I carried my suitcase inside and dropped it on the bed, then walked to the back window and stared out at the mountains. The sun was setting, painting the sky in shades of amber and rose, and somewhere in the distance I heard the lonely call of a hawk.

This place wasn’t just a fresh start.

It was a reckoning.

Because I wasn’t just here for the untamable horse.

I was here because I’d burned my last job to the ground trying to save an animal no one else thought was worth saving. I’d gone over my boss’s head, called in favors I didn’t have, made enemies of people who mattered.

They said I was too emotional. Too impulsive. That I couldn’t separate my heart from my head.

Maybe they were right.

But I’d rather lose everything than stand by and watch something suffer when I could help.

And now, here I was. In the middle of nowhere, hired to work with a traumatized mustang and a man who looked at the world like it had already taken everything worth having.

I pressed my forehead against the cool glass and closed my eyes.

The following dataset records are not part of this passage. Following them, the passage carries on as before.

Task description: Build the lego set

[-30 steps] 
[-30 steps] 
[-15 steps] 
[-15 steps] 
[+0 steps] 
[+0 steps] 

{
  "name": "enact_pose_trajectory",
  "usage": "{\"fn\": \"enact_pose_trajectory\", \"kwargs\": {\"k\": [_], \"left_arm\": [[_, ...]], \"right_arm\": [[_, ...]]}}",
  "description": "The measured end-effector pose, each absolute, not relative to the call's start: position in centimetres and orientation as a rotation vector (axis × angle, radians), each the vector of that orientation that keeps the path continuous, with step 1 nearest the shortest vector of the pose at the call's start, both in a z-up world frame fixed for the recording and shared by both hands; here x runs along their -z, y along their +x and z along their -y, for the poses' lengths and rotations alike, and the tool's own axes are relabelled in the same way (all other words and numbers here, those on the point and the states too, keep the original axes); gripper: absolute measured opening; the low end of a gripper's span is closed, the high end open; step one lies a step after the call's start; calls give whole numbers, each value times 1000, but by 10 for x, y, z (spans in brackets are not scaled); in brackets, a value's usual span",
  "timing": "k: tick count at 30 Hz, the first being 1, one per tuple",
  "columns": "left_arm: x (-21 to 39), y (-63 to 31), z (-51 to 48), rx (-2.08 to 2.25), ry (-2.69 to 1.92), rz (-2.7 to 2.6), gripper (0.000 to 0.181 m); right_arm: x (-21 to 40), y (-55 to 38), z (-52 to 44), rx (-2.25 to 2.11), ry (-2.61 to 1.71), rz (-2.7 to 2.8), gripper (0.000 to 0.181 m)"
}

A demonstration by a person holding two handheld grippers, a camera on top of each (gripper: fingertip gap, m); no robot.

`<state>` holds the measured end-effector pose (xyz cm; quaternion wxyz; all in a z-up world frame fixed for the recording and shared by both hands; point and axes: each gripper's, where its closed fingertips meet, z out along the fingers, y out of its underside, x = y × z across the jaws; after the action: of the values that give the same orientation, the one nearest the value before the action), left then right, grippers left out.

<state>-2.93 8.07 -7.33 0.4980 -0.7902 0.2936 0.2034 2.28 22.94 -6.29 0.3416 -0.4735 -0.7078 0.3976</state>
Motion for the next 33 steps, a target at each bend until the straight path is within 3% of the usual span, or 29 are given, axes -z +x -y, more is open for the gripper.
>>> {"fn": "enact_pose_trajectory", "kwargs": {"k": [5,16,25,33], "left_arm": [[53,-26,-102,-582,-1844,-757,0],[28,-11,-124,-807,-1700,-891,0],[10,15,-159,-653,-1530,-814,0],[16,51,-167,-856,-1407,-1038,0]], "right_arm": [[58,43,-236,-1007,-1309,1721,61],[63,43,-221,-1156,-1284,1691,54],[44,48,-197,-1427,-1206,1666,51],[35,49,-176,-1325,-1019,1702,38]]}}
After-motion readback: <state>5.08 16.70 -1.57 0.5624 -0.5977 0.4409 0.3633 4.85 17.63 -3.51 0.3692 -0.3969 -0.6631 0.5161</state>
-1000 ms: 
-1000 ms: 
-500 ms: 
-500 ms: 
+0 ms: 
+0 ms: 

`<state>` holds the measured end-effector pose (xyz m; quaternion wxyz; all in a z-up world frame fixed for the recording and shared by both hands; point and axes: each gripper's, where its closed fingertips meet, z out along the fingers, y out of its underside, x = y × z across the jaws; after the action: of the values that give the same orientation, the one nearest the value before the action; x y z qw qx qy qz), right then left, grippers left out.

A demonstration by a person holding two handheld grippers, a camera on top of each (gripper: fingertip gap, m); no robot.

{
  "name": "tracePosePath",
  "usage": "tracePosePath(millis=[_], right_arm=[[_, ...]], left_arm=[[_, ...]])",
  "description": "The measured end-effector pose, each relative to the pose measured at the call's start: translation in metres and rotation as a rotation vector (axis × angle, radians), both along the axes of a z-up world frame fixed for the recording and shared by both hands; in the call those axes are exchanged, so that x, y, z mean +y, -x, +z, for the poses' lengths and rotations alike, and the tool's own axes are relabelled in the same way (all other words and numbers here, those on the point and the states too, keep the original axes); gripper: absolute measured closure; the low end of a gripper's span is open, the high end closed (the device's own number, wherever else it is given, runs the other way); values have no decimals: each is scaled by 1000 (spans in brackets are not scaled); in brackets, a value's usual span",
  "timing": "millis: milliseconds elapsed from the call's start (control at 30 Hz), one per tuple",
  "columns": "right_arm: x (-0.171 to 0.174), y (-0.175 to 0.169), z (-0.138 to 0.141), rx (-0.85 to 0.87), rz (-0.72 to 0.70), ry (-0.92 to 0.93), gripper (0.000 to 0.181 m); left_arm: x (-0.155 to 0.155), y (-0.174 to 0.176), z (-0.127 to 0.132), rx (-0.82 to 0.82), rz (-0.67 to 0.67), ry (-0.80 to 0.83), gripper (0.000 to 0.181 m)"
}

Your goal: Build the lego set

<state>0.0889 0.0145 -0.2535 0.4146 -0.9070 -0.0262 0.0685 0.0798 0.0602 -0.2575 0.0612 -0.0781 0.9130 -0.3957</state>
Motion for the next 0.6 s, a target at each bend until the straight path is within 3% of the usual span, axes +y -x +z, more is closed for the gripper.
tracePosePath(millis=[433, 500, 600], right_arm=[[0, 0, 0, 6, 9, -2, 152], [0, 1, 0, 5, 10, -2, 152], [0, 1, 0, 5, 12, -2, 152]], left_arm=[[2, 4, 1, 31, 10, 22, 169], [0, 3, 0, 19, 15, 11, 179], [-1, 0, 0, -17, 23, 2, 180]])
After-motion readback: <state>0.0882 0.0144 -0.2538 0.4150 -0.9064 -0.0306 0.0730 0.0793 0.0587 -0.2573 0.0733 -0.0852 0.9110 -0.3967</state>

I came here to heal horses,I repeated to myself again.Not to fall for broken men.

Chapter Two

Beckett

I hadn’t slept.

Hadn’t really expected to, but I’d hoped the exhaustion would drag me under eventually. It didn’t. Instead, I’d laid there in the dark, staring at the ceiling, listening to the wind move through the pines and trying not to think about the woman sleeping fifty yards away.

Libby James.

Even her name sounded soft. Pretty. The kind of name that belonged to someone who smiled easy and believed the world was fixable if you just tried hard enough.

I’d known her for all of three hours, and she was already under my skin.

That was a problem.

I rolled out of bed before dawn, pulled on jeans and boots, and headed to the barn. Work was the answer. It always was. Keep moving. Keep busy. Eventually the noise in your head quieted down to something manageable.

The barn was dark and silent when I let myself in, just the soft sounds of horses shifting in their stalls and the creak of old wood settling. I flipped on the lights in the feed room and started measuring out grain, going through the motions I’d done a thousand times before.

But my mind wasn’t on the work.

It was on her.

The way she’d leaned against that stall gate yesterday, arms folded, watching me with those blue eyes that saw too damn much. The way she’d stepped back when I told her the horse didn’t need more voices—not offended, just... understanding.

And that moment when our fingers brushed. Half a second of contact that I’d felt everywhere.

When the hell was the last time I’d been so affected by a woman?

The fucking answer was never.

Oh, I’d had my share of women before the accident. Even a few afterwards.

But her. My body—hell, everything inside me—had never reacted that instantly.